А ведь вчера я долго не могла уснуть. Всё думала о театре, о выступлении, о Викторе… И ведь сложно объяснить, что я к нему испытываю. Не влюбилась – это точно. Я помню, как влюбилась в одного парня, когда мне было четырнадцать. Постоянно думала о нём, страдала, мечтала, пыталась постоянно оказаться рядом.

Нет, это не то. Это другое. Это желание вернуться назад, в те времена, когда дедушка ещё был жив, и вместе с ним я чувствовала себя спокойно. Он тоже был неоднозначным человеком. С некоторыми скандалил – особенно с отчимом. Но ко мне относился тепло. И с Виктором я жду того же.

Утром мыслей уже меньше. Их выбивают новые – как назло, сегодня решила приехать Лизина бабка, мать моего отчима. И если Серёжу я лишь недолюбливаю, то эту старуху просто ненавижу. Она не считает должным хотя бы сделать вид, что нормально относится к маме и уж тем более ко мне. По сравнению с ней, придирки отчима – мелочь.

Старуха расположилась в гостиной. Только появилась – и уже вовсю заголосил запылившийся телек. Сразу же зашелестели пакеты с гостинцами, засуетилась семья, закряхтела своим противным голосом сама бабка. Кажется, что моя квартира решила перегалдеть весь город, и только я, осторожно прошмыгнув в ванную, стараюсь быть как можно тише.

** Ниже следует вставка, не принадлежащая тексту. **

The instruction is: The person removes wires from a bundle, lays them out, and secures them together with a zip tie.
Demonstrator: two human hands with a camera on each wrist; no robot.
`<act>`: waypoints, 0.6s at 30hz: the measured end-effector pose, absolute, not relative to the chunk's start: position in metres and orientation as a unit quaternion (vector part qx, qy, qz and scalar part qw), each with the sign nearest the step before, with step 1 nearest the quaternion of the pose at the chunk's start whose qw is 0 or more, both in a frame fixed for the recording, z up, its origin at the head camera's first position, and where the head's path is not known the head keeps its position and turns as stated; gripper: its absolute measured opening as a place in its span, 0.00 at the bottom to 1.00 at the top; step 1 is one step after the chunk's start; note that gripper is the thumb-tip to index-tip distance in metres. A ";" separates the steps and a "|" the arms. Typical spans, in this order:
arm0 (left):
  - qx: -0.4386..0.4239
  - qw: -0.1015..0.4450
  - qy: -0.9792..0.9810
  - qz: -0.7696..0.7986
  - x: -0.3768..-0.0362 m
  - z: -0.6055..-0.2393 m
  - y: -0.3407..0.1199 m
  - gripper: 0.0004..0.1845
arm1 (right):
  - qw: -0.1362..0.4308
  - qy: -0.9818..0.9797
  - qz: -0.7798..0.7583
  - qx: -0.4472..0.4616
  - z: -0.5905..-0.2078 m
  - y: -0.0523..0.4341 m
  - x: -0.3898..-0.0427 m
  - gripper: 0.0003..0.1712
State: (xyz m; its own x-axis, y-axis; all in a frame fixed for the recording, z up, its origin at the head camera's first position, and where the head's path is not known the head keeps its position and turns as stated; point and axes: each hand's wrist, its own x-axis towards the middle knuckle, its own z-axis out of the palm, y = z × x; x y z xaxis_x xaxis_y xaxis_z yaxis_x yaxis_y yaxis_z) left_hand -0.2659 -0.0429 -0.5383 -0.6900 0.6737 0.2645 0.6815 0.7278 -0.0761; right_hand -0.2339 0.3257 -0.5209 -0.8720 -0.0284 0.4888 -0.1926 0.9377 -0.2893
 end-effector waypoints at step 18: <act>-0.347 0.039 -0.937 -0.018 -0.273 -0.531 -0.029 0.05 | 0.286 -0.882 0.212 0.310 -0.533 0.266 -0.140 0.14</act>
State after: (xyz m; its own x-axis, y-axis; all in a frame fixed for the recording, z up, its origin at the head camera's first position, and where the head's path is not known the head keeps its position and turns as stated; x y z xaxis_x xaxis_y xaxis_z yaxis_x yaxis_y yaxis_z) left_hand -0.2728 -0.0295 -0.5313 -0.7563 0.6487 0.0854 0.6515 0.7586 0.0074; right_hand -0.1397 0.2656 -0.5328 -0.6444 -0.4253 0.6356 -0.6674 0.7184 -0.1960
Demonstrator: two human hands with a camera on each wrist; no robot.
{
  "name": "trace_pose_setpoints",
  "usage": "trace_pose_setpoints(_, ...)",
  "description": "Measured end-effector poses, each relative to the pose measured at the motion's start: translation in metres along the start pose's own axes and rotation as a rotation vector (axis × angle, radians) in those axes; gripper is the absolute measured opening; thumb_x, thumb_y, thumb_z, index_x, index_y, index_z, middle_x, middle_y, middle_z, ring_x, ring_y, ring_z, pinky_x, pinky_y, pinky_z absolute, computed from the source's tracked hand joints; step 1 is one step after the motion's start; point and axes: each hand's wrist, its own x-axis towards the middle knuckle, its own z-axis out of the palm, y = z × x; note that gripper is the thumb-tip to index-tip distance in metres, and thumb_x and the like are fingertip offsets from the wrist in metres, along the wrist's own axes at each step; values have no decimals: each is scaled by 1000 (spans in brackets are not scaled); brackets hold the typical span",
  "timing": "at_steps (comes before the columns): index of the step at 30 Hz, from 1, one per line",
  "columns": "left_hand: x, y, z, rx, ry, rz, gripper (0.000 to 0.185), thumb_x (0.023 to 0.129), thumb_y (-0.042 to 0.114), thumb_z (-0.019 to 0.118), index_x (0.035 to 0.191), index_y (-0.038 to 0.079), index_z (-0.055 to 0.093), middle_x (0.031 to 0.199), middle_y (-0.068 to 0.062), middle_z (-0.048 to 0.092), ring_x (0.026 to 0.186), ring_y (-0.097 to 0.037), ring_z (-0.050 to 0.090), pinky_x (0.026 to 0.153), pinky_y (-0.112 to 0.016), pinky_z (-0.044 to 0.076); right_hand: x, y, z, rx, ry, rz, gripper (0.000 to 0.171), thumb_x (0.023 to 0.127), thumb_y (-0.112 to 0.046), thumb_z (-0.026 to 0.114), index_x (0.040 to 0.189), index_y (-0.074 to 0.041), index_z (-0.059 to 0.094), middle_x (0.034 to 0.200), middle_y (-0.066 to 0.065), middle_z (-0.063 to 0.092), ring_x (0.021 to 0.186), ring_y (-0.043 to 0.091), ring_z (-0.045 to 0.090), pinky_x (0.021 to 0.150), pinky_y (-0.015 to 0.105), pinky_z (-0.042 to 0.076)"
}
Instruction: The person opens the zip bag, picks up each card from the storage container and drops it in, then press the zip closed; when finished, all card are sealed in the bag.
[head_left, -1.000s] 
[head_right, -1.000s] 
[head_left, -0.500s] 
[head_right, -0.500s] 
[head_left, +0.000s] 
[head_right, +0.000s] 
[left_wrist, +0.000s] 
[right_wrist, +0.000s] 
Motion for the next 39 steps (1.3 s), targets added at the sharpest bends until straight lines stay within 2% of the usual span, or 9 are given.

– Серёж, помоги мне! – то и дело скрипит старуха, доставая очередной пакет с овощами.

Отчим на подходе. Хватает увесистый свёрток с кабачками или огурцами и со всех ног бежит на кухню, положить в холодильник. Мама тоже пытается помогать, но уже скромнее. Она как-то говорила, что очень хочет понравиться свекрови, но старуха наотрез отказывается её принимать. И как с таким человеком можно находиться в одной квартире?

Ещё хуже становится, когда бабка вдруг замечает меня. Меня, «прицеп» и «неряху», которая «пялится как рыба» и «ничего толком сделать не может». Карга тут же щурит и без того мелкие глазёнки, хмурится и выдаёт:

– Как девку-то запустили! Ты хоть рубаху свою постирай, пятно на вороте.

– Это моя ночнушка, – тихо отвечаю я. Говорить надо как можно меньше – не к чему будет придраться.

– Ну и что, что ночнушка? На теле же носишь!

Господи, остановите эту пытку! Старуха, кажется, просто получает удовольствие от своих претензий. Лиза спит в пыльной футболке, которую носит каждый день – ничего, родная ж кровинушка! А как Татьяна с маленьким пятнышком на воротнике, так лучше и на глаза не попадаться.

Всякий раз, когда бабка появляется в этом доме, моя жизнь превращается в сущий ад. Старуха злится на весь мир и отрывается на мне. И ещё отчима науськивает.

Я правда стараюсь игнорировать её. Стараюсь постоянно держать в голове, что эту бабку злит одно только моё существование – знаю, что для своего сына она искала судьбу получше. Но как же иногда хочется чуда. Как же хочется верить, что в мире есть хорошие люди, которые не будут швыряться в тебя злобой или строить громоздкие стены равнодушия! И всякий раз, когда я слышу ругань или вижу пустые взгляды, я ощущаю себя чем-то мелким и ничтожным, недостойным любви. Я гляжу в зеркало и понимаю – заслужила. Вот была бы лучше, даже эта бабка гордилась бы мной. По крайней мере, уважала бы.

Полдня сижу тихо. Даже из комнаты не вылезаю, чтобы не провоцировать бабку. Но трясина затягивать не устаёт – из гостиной меня зовёт отчим.

Не то, чтобы зол – скорее, сердит. И доволен тем, что сердит. Обычно с таким выражением лица идёт фраза «Я же говорил!».

– Тань, что это? – Серёжа показывает мне экран телефона.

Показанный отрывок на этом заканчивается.